Ticker/Stock Price % Change (YTD)
Boston Private BPFH/$7 74%)
E*Trade ETFC/$1.40 (63)
Western Alliance Bancorporation WAL/$11 (38)
SunTrust Banks STI/$33 (45)
Wilmington Trust WL/$24 (31)
Pacific Capital Bancorp PCBC/$15 (22)
Source: Company Reports

MAKING HISTORY

The roll-up/consolidation phenomenon was pioneered in the 1990s and has been growing.
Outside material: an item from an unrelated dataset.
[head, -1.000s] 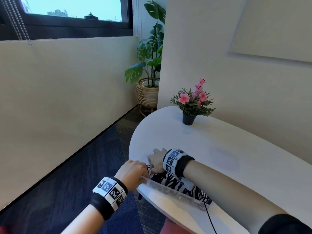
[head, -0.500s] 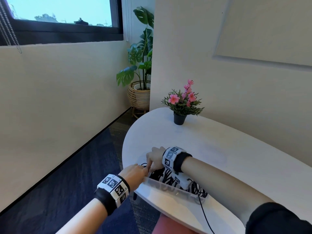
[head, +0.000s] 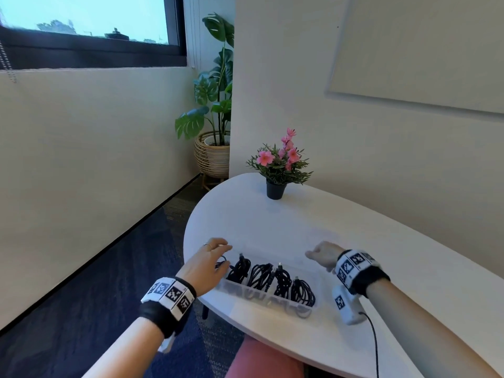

August 1995 Boston Private completes first acquisition.
January 1999 National Financial Partners completes initial 17 acquisitions.
January 2001 Centurion Capital Management, a pioneering consolidator, sells out to GE Financial.
September 2003 National Financial Partners completes IPO.
June 2005 Former Centurion executives form United Capital and complete initial four acquisitions.
January 2006 Focus Financial Partners completes initial four acquisitions.
December 2006 Serial buyers account for more annual deals than banks do.
February 2007 Fiduciary Network completes initial two transactions, providing capital in exchange for nonvoting equity and limited-term earnings share.
November 2007 Asset Management Finance provides Gresham Partners with capital in exchange for limited-term revenue share.
November 2007 Kochis Fitz and Quintile Wealth Management announce merger to create Aspiriant, California's largest wealth advisory firm.
January 2008 Fisher Investments makes its first retail acquisition, buying out client assets of EconoStrat Advisory Corporation.
January 2008 SunTrust's GenSpring acquires Inlign Wealth Management, taking the first step in an acquisition plan intended to establish a national family office network.